WORK REQUIRED -> From the first line to the last, copy the data exactly and drop the pictures.
─── RECORDS SUPPLIED
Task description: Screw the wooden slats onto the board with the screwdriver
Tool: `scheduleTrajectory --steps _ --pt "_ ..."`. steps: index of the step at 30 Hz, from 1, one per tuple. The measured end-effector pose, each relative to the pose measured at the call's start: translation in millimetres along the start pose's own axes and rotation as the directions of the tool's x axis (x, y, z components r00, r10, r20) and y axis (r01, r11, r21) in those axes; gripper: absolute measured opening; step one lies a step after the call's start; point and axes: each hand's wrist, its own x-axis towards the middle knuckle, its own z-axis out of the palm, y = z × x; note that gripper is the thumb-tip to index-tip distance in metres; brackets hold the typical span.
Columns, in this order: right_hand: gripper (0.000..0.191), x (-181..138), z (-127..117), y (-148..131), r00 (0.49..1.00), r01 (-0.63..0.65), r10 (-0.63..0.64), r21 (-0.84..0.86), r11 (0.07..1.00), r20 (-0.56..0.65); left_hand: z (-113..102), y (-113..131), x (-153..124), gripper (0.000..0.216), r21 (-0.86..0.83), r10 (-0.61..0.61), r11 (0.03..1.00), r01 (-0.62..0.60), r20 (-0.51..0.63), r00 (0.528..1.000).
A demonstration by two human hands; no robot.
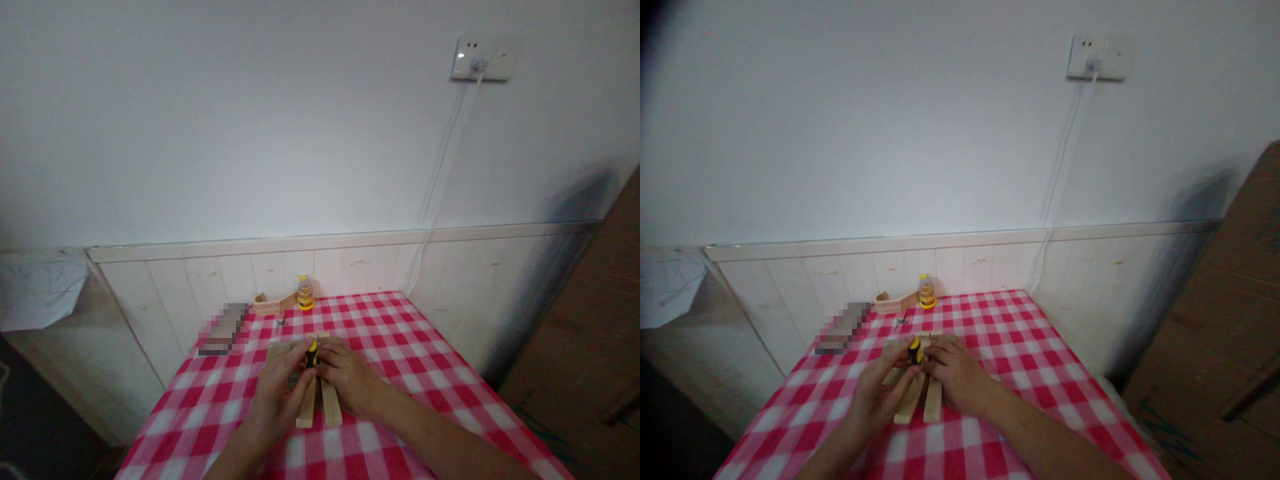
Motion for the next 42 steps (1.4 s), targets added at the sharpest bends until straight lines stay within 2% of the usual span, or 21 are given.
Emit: scheduleTrajectory --steps 12,22,33,42 --pt "0.028 0.4 -1.5 -1.9 0.999 0.017 -0.017 0.003 1.000 -0.028 -0.4 -2.4 -1.5 0.048 -0.006 -0.012 1.000 0.012 0.014 1.000" --pt "0.029 -1.5 1.6 0.9 0.999 0.019 -0.019 -0.002 1.000 -0.027 0.3 -3.5 -6.9 0.048 -0.009 -0.080 0.997 0.081 0.031 0.996" --pt "0.026 0.4 -1.7 -1.7 1.000 0.010 -0.009 0.024 1.000 -0.027 0.6 -6.9 -5.3 0.046 -0.002 -0.034 0.999 0.034 0.020 0.999" --pt "0.023 1.3 -3.6 -2.6 0.997 0.043 -0.043 0.002 0.999 -0.057 -6.2 5.2 5.7 0.036 -0.004 0.012 1.000 -0.012 -0.030 0.999"
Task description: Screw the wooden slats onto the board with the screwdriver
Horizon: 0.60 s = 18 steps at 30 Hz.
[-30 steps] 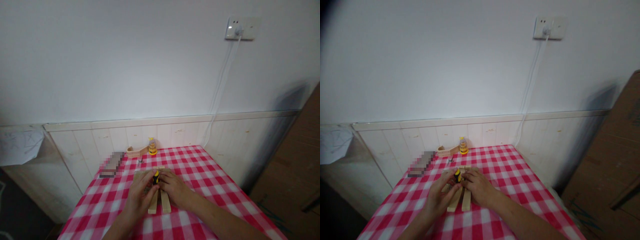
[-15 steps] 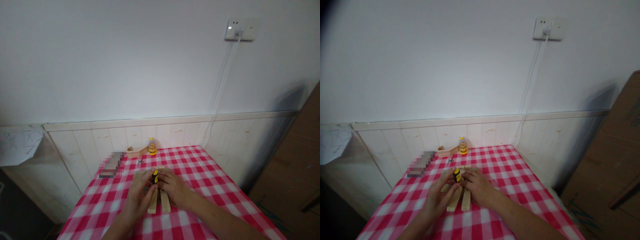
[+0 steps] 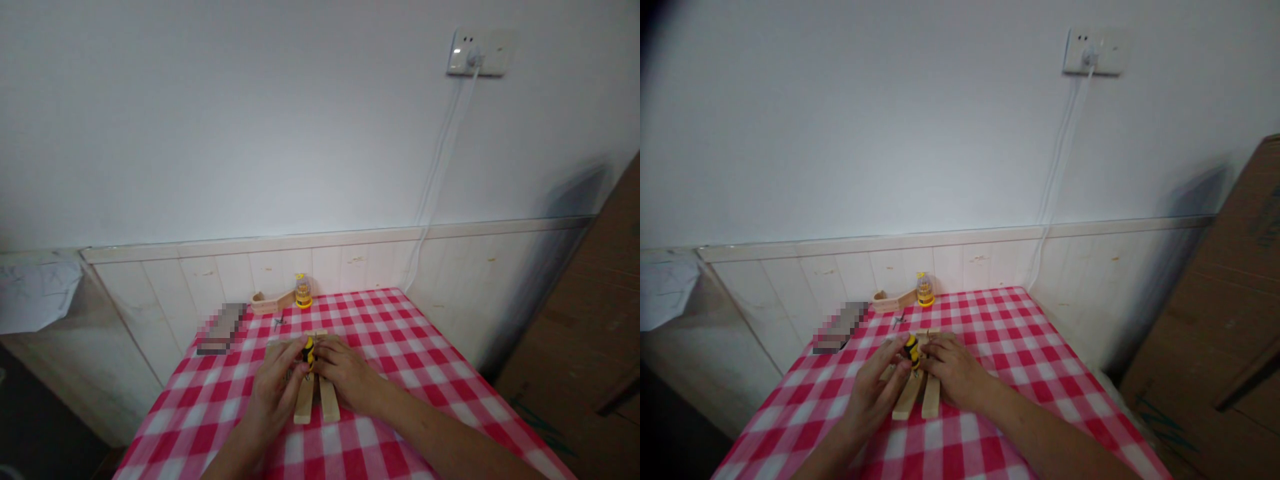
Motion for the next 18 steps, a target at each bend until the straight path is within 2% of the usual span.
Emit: scheduleTrajectory --steps 7,14,18 --pt "0.026 -1.7 2.8 2.2 1.000 -0.010 0.010 -0.001 1.000 0.028 0.4 5.2 2.7 0.037 0.000 0.016 1.000 -0.016 -0.030 0.999" --pt "0.034 -4.5 9.3 8.4 1.000 0.018 -0.018 0.015 1.000 0.018 6.4 -0.1 -1.7 0.034 0.065 -0.039 0.997 0.046 -0.102 0.994" --pt "0.031 -4.0 9.5 8.4 1.000 0.022 -0.022 0.008 1.000 0.006 6.4 0.7 -1.8 0.032 0.066 -0.062 0.995 0.069 -0.110 0.992"
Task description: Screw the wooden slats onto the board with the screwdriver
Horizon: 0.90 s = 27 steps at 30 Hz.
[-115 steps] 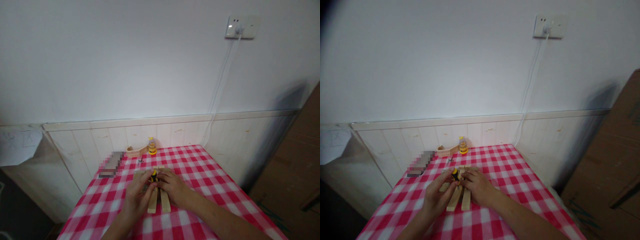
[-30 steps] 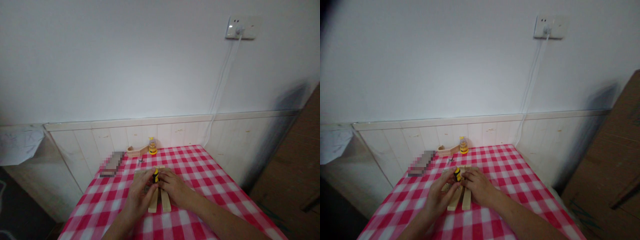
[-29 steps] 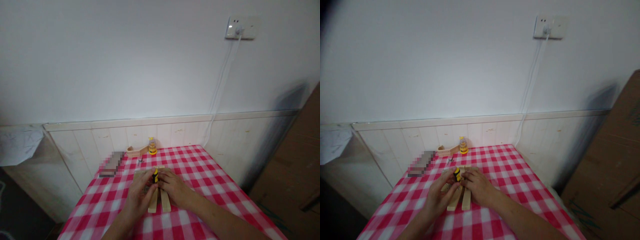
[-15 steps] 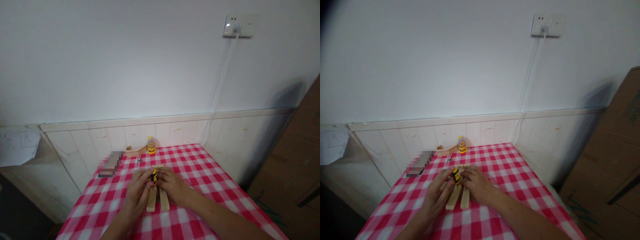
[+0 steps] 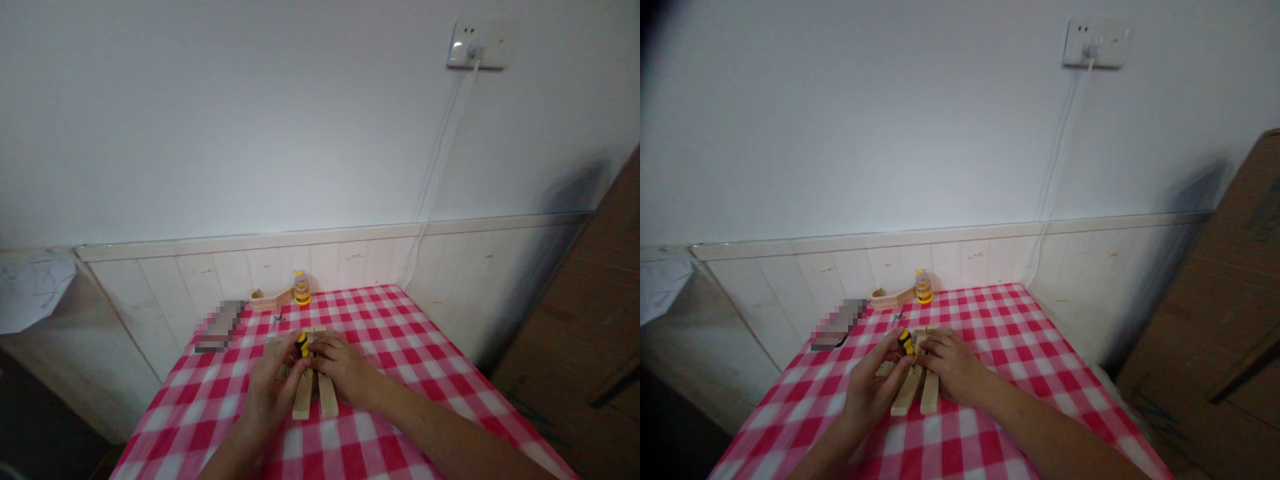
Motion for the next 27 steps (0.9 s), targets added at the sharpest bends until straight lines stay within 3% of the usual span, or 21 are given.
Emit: scheduleTrajectory --steps 19,27 --pt "0.032 0.8 -0.3 -0.8 1.000 -0.011 0.011 -0.001 1.000 0.012 -3.5 2.7 1.3 0.033 -0.014 0.067 0.998 -0.066 0.059 0.996" --pt "0.027 2.5 -2.8 -2.6 0.999 -0.020 0.020 -0.005 1.000 0.027 0.6 -7.7 -5.8 0.042 -0.020 0.072 0.997 -0.071 0.044 0.996"
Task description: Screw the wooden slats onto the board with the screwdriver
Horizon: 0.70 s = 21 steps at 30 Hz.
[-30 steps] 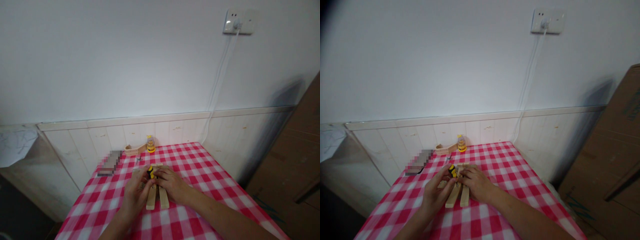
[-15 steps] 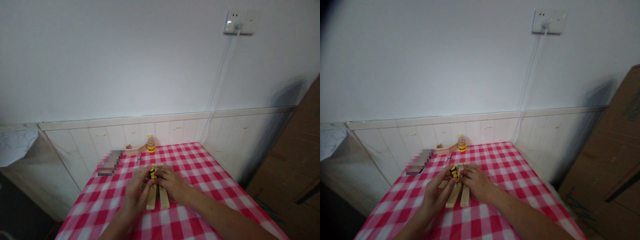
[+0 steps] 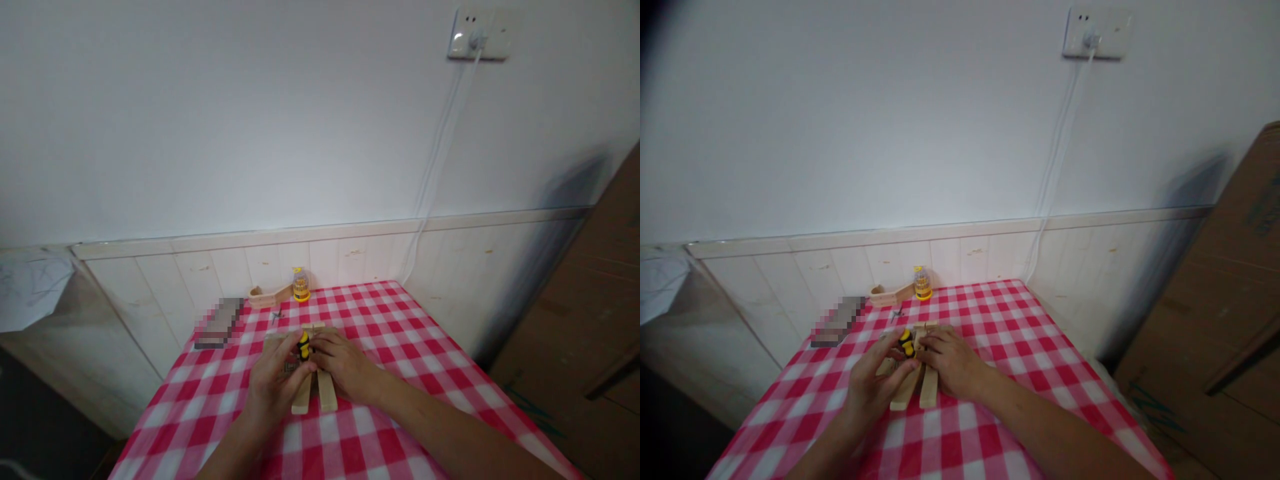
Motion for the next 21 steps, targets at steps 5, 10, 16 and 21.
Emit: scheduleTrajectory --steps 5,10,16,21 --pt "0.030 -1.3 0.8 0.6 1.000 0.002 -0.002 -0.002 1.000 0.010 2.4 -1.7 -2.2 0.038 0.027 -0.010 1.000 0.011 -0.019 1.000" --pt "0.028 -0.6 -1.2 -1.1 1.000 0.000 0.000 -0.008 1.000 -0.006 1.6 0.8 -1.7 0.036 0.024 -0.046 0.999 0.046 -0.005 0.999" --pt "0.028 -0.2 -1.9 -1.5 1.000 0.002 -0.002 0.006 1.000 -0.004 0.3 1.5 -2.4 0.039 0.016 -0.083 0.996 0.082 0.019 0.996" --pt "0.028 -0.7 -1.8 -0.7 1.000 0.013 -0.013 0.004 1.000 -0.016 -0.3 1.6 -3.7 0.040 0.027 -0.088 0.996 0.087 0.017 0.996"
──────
EXERCISE SOLUTION ->
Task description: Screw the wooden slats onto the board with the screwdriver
Tool: `scheduleTrajectory --steps _ --pt "_ ..."`. steps: index of the step at 30 Hz, from 1, one per tuple. The measured end-effector pose, each relative to the pose measured at the call's start: translation in millimetres along the start pose's own axes and rotation as the directions of the tool's x axis (x, y, z components r00, r10, r20) and y axis (r01, r11, r21) in those axes; gripper: absolute measured opening; step one lies a step after the call's start; point and axes: each hand's wrist, its own x-axis towards the middle knuckle, its own z-axis out of the palm, y = z × x; note that gripper is the thumb-tip to index-tip distance in metres; brackets hold the typical span.
Columns, in this order: right_hand: gripper (0.000..0.191), x (-181..138), z (-127..117), y (-148..131), r00 (0.49..1.00), r01 (-0.63..0.65), r10 (-0.63..0.64), r21 (-0.84..0.86), r11 (0.07..1.00), r20 (-0.56..0.65); left_hand: z (-113..102), y (-113..131), x (-153..124), gripper (0.000..0.216), r21 (-0.86..0.83), r10 (-0.61..0.61), r11 (0.03..1.00), r01 (-0.62..0.60), r20 (-0.51..0.63), r00 (0.528..1.000).
A demonstration by two human hands; no robot.
Motion for the next 42 steps (1.4 s), targets added at the sharpest bends until straight lines stay within 2% of the usual span, or 21 are given.
Emit: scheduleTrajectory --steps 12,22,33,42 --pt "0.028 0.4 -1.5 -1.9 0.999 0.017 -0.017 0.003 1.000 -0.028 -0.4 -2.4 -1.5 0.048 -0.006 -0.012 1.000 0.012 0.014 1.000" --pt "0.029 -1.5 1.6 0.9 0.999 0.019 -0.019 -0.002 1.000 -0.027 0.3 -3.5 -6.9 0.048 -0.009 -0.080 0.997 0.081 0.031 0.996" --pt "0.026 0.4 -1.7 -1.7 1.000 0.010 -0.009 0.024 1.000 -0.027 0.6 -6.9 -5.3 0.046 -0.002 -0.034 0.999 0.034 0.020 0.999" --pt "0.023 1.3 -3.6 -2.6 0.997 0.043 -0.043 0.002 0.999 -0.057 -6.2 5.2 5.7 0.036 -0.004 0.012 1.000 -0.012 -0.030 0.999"
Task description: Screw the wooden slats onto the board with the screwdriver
Horizon: 0.60 s = 18 steps at 30 Hz.
[-30 steps] 
[-15 steps] 
[+0 steps] 
Motion for the next 18 steps, a target at each bend until the straight path is within 2% of the usual span.
Emit: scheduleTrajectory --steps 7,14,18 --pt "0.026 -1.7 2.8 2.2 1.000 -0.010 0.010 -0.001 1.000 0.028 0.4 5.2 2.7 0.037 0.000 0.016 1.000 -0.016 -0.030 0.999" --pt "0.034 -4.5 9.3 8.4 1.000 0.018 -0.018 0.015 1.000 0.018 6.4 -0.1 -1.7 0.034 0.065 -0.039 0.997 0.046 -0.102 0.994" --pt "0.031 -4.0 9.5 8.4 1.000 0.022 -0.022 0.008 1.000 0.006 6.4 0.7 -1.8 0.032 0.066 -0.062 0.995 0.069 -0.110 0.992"
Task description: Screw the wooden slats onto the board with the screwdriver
Horizon: 0.90 s = 27 steps at 30 Hz.
[-115 steps] 
[-30 steps] 
[-29 steps] 
[-15 steps] 
[+0 steps] 
Motion for the next 27 steps (0.9 s), targets added at the sharpest bends until straight lines stay within 3% of the usual span, or 21 are given.
Emit: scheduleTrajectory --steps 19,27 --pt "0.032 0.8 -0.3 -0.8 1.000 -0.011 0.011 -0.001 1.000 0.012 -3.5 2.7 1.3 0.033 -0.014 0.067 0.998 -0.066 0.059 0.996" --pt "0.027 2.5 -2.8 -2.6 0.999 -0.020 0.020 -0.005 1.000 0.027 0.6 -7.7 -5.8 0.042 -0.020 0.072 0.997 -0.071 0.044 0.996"
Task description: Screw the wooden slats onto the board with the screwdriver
Horizon: 0.70 s = 21 steps at 30 Hz.
[-30 steps] 
[-15 steps] 
[+0 steps] 
Motion for the next 21 steps, targets at steps 5, 10, 16 and 21.
Emit: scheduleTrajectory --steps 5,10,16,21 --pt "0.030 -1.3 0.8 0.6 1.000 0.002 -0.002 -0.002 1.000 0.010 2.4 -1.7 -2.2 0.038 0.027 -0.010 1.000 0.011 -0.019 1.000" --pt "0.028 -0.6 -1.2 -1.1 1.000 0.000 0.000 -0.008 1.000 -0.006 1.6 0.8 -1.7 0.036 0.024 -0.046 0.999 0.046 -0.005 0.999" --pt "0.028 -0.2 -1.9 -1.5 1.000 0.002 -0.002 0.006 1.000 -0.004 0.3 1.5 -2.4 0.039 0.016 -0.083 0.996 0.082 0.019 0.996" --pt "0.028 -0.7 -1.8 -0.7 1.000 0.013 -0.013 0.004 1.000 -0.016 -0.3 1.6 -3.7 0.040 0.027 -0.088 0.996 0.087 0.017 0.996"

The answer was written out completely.